🤖 AI Summary
This work addresses the limitation of existing deep learning approaches for compound–protein interaction (CPI) prediction, which often overlook the critical role of molecular functional groups in biological recognition and thus fail to capture authentic binding mechanisms. To bridge this gap, we propose Phi-Former, the first CPI modeling framework that explicitly incorporates functional groups into a hierarchical architecture encompassing atom–atom, group–group, and atom–group interactions. By integrating hierarchical graph representations, cross-granularity attention mechanisms, pairwise pretraining, and multitask learning, Phi-Former enables synergistic modeling of multiscale structural and semantic information. Extensive experiments demonstrate that our method achieves state-of-the-art performance across multiple CPI benchmarks and accurately identifies key interaction sites, offering interpretable insights to support rational drug design.
📝 Abstract
Drug discovery remains time-consuming, labor-intensive, and expensive, often requiring years and substantial investment per drug candidate. Predicting compound-protein interactions (CPIs) is a critical component in this process, enabling the identification of molecular interactions between drug candidates and target proteins. Recent deep learning methods have successfully modeled CPIs at the atomic level, achieving improved efficiency and accuracy over traditional energy-based approaches. However, these models do not always align with chemical realities, as molecular fragments (motifs or functional groups) typically serve as the primary units of biological recognition and binding. In this paper, we propose Phi-former, a pairwise hierarchical interaction representation learning method that addresses this gap by incorporating the biological role of motifs in CPIs.
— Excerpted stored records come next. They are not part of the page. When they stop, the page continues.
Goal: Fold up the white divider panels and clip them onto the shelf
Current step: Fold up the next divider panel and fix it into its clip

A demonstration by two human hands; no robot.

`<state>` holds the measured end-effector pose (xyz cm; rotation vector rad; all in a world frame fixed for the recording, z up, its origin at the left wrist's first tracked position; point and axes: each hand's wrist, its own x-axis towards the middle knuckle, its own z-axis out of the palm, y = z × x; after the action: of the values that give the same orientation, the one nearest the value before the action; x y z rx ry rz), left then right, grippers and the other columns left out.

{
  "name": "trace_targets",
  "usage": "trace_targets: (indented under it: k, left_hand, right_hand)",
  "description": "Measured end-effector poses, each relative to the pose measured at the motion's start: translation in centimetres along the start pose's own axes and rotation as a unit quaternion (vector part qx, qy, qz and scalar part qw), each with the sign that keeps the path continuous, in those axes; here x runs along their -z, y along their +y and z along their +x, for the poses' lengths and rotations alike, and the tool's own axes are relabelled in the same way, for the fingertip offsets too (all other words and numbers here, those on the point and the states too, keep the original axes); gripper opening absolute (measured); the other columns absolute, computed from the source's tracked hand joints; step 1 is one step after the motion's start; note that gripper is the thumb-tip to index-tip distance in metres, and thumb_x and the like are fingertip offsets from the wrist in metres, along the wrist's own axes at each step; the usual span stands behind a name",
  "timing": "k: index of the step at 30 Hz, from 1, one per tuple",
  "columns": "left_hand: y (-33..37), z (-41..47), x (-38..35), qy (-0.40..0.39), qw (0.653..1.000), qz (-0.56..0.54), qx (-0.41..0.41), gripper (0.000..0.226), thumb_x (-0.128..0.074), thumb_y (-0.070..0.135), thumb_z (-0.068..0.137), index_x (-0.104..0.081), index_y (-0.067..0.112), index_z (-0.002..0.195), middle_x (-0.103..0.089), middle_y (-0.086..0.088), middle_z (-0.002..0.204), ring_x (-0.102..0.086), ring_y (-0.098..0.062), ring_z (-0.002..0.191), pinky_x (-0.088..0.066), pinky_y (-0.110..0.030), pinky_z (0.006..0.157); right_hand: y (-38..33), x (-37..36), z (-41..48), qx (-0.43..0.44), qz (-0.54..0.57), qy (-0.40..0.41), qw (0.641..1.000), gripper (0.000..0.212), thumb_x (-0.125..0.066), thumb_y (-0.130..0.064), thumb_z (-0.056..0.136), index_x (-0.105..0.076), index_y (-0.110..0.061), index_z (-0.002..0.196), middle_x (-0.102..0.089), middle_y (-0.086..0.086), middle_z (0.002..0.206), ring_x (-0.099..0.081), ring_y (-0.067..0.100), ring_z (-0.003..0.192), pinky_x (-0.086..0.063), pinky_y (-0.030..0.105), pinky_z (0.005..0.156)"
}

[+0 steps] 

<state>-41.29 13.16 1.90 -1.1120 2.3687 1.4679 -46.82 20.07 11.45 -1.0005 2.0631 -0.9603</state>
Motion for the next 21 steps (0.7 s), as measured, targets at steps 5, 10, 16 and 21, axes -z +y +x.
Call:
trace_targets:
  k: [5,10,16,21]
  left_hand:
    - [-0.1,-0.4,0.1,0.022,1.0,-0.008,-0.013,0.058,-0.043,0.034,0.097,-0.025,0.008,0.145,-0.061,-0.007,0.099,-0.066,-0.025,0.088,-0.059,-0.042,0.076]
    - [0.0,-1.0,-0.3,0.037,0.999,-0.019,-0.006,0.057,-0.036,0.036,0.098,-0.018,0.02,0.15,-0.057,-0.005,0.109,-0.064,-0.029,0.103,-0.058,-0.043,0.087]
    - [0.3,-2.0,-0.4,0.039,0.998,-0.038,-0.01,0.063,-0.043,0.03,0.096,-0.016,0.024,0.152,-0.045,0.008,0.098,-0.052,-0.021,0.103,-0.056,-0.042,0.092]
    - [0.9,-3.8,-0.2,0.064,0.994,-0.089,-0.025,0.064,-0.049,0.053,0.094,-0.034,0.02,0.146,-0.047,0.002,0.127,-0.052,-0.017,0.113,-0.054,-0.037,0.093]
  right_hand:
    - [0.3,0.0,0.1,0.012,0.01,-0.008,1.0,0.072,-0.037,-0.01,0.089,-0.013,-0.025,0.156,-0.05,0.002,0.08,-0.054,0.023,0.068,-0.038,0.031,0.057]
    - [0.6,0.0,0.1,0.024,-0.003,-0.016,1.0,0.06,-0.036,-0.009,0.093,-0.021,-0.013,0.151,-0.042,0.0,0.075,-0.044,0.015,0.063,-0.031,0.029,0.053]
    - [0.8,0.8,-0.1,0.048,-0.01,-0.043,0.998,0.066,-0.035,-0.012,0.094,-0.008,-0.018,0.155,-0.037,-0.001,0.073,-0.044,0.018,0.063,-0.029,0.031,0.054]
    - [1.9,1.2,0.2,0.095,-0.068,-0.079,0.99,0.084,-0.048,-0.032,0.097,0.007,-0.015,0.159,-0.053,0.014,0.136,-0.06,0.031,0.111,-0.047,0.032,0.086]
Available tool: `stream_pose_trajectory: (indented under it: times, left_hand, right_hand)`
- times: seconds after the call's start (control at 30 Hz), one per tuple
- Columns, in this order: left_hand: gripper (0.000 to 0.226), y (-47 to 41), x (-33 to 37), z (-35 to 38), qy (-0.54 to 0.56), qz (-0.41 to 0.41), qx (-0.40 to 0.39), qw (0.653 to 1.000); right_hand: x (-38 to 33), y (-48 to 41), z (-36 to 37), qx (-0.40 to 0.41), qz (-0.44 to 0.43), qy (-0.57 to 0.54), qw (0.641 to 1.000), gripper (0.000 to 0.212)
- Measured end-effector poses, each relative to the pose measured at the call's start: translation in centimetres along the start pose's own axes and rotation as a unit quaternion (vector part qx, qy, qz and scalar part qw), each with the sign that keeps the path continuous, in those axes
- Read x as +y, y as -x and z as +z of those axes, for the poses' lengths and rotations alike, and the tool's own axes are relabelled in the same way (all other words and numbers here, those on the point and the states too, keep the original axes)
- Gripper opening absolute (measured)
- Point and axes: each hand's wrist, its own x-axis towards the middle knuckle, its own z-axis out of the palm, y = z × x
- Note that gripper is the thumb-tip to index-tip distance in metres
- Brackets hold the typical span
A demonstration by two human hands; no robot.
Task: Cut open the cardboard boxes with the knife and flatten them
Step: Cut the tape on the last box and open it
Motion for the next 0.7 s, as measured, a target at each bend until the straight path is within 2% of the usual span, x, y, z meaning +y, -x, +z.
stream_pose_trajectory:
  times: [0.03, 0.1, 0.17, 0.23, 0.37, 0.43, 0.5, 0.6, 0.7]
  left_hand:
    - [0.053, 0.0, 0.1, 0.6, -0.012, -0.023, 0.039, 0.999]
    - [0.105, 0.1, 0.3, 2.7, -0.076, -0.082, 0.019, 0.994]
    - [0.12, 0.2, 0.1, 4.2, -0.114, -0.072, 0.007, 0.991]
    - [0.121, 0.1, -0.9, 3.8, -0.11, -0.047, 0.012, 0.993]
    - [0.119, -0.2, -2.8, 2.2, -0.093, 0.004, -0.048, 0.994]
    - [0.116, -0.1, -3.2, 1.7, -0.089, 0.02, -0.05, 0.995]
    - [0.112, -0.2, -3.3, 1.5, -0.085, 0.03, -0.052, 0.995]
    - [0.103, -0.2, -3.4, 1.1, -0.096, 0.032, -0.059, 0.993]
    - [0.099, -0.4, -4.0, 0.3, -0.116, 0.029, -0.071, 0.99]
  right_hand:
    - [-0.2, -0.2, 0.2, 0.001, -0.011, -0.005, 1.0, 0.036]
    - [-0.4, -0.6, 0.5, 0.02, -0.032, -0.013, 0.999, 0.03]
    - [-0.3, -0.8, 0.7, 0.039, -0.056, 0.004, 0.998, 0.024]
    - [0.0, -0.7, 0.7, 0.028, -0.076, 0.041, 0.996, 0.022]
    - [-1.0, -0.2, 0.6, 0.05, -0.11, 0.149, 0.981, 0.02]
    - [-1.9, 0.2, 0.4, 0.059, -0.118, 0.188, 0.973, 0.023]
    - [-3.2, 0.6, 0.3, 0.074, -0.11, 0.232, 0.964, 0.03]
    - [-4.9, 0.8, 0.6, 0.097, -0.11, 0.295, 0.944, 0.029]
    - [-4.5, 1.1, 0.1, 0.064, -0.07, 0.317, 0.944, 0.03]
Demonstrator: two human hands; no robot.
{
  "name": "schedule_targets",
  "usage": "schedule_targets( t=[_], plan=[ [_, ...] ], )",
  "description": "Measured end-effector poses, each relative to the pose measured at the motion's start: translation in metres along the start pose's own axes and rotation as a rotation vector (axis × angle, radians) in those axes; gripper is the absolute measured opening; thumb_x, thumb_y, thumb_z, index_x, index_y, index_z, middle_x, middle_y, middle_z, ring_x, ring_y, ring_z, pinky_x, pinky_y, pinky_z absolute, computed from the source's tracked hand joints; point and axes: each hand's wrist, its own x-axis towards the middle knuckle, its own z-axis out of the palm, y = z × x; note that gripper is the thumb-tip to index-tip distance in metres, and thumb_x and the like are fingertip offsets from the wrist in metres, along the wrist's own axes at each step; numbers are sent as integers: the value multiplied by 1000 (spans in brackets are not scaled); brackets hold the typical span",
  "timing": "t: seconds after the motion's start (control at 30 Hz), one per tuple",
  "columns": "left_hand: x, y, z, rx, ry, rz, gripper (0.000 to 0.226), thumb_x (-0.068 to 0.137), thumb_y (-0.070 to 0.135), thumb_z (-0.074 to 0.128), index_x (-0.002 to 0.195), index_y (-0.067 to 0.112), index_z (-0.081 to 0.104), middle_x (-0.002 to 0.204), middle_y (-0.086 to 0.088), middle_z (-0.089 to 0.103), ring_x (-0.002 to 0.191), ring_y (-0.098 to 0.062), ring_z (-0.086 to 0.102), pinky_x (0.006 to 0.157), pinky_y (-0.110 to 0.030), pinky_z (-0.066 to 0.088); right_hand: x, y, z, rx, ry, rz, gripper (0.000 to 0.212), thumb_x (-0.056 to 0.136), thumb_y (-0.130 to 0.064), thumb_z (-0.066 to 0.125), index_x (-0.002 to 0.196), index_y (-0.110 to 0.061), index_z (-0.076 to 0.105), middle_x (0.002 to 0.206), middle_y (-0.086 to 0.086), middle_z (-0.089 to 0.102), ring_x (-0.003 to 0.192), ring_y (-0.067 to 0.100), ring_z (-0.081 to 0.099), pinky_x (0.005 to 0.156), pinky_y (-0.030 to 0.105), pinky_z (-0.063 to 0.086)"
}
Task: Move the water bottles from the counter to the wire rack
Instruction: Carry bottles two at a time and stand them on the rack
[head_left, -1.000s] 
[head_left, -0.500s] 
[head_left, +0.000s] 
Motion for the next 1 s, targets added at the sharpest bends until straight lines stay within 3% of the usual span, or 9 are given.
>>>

Phi-former represents compounds and proteins hierarchically and employs a pairwise pre-training framework to model interactions systematically across atom-atom, motifmotif, and atom-motif levels, reflecting how biological systems recognize molecular partners. We design intra-level and interlevel learning pipelines that make different interaction levels mutually beneficial. Experimental results demonstrate that Phiformer achieves superior performance on CPI-related tasks. A case study shows that our method accurately identifies specific atoms or motifs activated in CPIs, providing interpretable model explanations. These insights may guide rational drug design and support precision medicine applications.